Sadly, while apologizing for the security hole the software opens up, they are standing by their pre-installed malware, saying "this tool was to help enhance our users’ shopping experience". The software bombarded affected users with pop-up adverts and injected more ads into Google searches. Security experts say it also left a gaping security hole on every computer, in the form of a self-signed root certificate. That certificate was used by the software to inject adverts even into encrypted websites, but its presence has the side-effect of making affected Lenovo computers trivially easy to hack with a “man in the middle” (MITM) attack, in which a hacker uses the certificate to pretend to be a trusted website, such as a bank or e-commerce site. The “man in the middle” can then steal information passed over the internet, even while the user believes they are safely browsing with encryption turned on. Filippo Valsorda, who created the Badfish tool for determining if a computer is affected by the software, has offered instructions for how to remove it from that browser as well.

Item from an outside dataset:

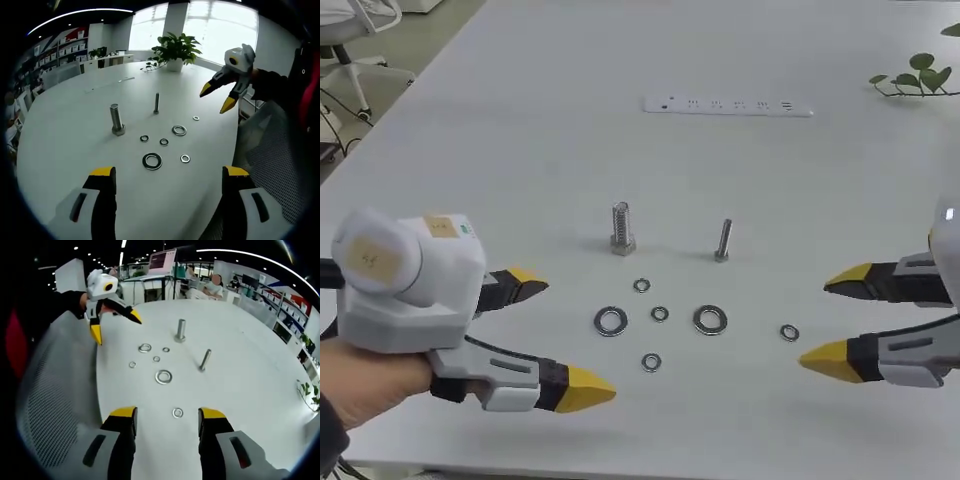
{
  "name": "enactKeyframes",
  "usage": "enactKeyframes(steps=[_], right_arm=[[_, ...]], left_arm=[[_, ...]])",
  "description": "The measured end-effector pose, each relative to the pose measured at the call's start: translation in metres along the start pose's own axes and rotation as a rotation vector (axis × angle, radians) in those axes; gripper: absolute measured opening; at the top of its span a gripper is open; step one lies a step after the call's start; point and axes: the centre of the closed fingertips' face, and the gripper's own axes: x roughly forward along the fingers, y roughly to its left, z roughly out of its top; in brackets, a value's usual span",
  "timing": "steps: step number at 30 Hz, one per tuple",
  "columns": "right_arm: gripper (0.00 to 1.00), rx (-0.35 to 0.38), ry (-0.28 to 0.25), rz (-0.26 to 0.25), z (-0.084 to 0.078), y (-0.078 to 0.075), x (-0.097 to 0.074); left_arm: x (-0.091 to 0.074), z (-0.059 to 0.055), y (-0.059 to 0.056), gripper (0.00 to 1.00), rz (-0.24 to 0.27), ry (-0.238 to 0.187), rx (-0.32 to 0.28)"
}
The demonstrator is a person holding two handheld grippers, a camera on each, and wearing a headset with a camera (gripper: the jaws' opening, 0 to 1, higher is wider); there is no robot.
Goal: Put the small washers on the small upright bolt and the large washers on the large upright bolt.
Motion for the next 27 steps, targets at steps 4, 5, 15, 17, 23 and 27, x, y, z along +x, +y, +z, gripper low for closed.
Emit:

Re: How the mighty have fallen (Score: 2, Interesting)

by engblom@pipedot.org on 2015-02-21 09:14 (#3H6Q)

Indeed, they have fallen and deep. The build quality is definitely not the same good as before. You clearly see they are weaker made.
The last times the company I work for had to do with Lenovo we have just had trouble:
- Two months for changing a DVD station under warranty.
- Lenovos own automatic update installed a faulty version of the BIOS bricking the motherboard. Because it bricked all motherboards of the same model, they could not fix them fast enough for everybody all around the globe so we had to be without computer for a long time.

How is it even possible to have so low quality control that a faulty version of a BIOS is reaching automatic updates?